My most memorable moment is, of course, not quite as benign as most people's. But, most people don't own a cat like Pirate.
I've said that Pirate doesn't like people. In fact, I've said this many, many times, usually as a dire warning to friends who are coming over to visit. Some of these friends are cat people. Some of them are convinced that I don't know what I'm talking about and that their innate animal magnetism will have Pirate purring in their laps in no time.
To these people, I have learned to smile, shrug, and tell them that I own a bottle of Bactine.

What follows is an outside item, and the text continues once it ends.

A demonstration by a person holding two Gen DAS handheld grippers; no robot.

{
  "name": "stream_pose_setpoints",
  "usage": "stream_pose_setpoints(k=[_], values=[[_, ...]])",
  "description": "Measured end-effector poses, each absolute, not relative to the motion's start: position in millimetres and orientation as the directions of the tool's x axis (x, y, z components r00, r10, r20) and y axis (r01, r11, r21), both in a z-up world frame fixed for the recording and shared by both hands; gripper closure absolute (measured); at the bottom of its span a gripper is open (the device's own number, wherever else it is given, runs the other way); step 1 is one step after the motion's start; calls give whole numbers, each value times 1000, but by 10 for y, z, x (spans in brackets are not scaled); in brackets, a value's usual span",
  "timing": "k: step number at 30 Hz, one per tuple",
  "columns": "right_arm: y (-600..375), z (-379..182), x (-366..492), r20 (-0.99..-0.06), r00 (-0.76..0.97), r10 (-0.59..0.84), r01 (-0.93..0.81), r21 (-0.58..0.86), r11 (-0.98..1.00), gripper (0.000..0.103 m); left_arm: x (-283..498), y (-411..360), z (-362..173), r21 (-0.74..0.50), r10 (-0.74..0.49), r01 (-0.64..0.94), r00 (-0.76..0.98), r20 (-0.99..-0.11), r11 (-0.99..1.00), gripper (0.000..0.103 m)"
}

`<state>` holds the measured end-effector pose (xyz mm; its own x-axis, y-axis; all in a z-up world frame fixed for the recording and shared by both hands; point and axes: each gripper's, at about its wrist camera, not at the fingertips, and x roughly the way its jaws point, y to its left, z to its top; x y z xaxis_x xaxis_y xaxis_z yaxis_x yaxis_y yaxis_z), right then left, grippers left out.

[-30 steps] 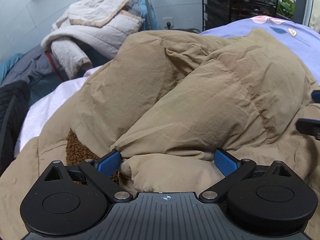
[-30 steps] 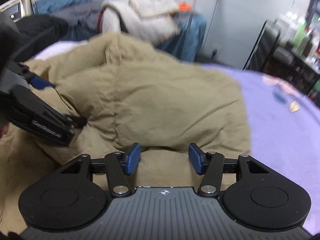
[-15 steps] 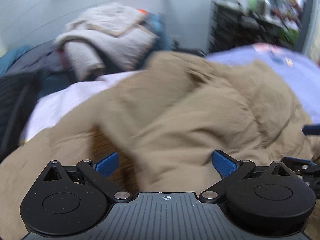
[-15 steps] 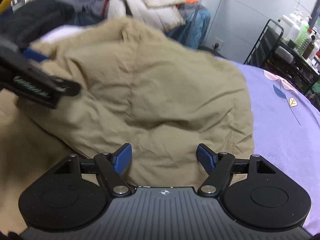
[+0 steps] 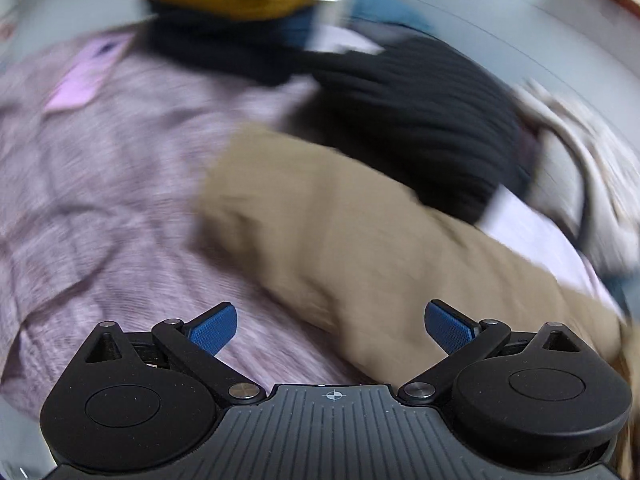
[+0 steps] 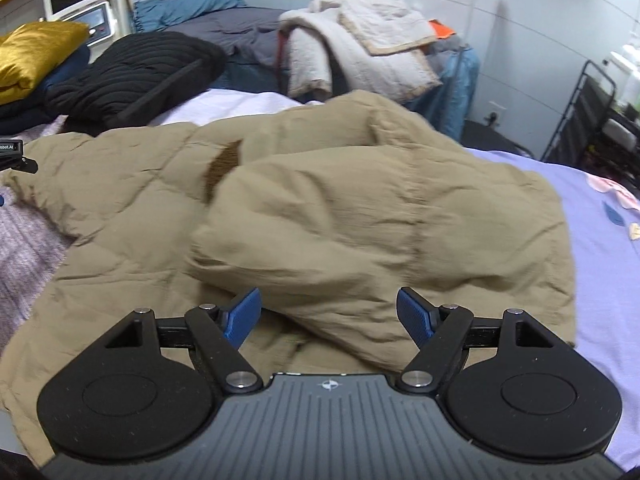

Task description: Fold large clothes

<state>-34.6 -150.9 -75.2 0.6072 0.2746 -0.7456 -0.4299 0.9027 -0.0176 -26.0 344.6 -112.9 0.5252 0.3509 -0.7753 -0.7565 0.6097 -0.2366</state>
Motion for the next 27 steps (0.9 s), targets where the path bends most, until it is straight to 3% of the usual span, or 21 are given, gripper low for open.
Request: stream_pose_setpoints(k=[7, 10, 13, 15, 18, 22, 27], values=[[-1198, -720, -439, -757, 590, 279, -447, -18, 895, 23, -262, 4159, -1634, -438, 256, -818, 545, -798, 373, 0], [-1164, -707, -464, -765, 588, 262, -433, -24, 901, 23, -235, 4306, -1788, -549, 238, -792, 606, -759, 267, 0], [-1170, -709, -501, -771, 591, 239, -414, -35, 910, 23, -107, 4318, -1846, -522, 237, -798, 593, -769, 302, 0], [-1207, -716, -518, -773, 593, 226, -399, -38, 916, 23, -55, 4293, -1793, -507, 256, -792, 596, -761, 339, 24], [-1284, -729, -539, -774, 601, 201, -371, -47, 927, 23, -22, 4148, -1554, -465, 297, -777, 604, -739, 424, 49], [-1457, -734, -539, -770, 614, 176, -314, -34, 949, 23, -24, 3681, -938, -443, 311, -671, 700, -644, 594, 54], [-1686, -712, -517, -758, 633, 157, -250, -8, 968, 23, 303, 2587, -162, -426, 117, -368, 852, -510, 827, 52]])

A few years ago, my friends Jacob and Holly stayed with me for a week. They were tremendously amused that I was now a cat owner. As "cat people", they were sure that my dire warnings about Pirate (the fifteen pound white terror) were nothing more than the ravings of an amateur cat owner. Jacob, in fact, was convinced that he could win over Pirate.
Give him credit. He tried for longer than most. For the entire week, every time he saw Pirate, his voice would shoot up three octaves as he made "coo-coo" baby-talk to the hissing, snarling cat.
At the end of the week, Jacob came back from the bathroom to find that Pirate had claimed his chair in his absence. And was hissing at him. Well, no more Mr. Nice Guy. No More Dr. Doolittle, Friend of Animals. Jacob had had enough. It was time to show the cat who was in charge.
Rearing up to his full 6'1", Jacob spread his arms, hooked his fingers into claws, made a fearsome face, and with a terrible roar, swooped down on Pirate!
Pirate sat calmly until Jacob's face was at its closest approach. Then, he reached up with one claw, and -- snick! -- right across the nose!
Score: Pirate 1, Jacob 0.
Jacob never tried that again. He appreciated the Bactine.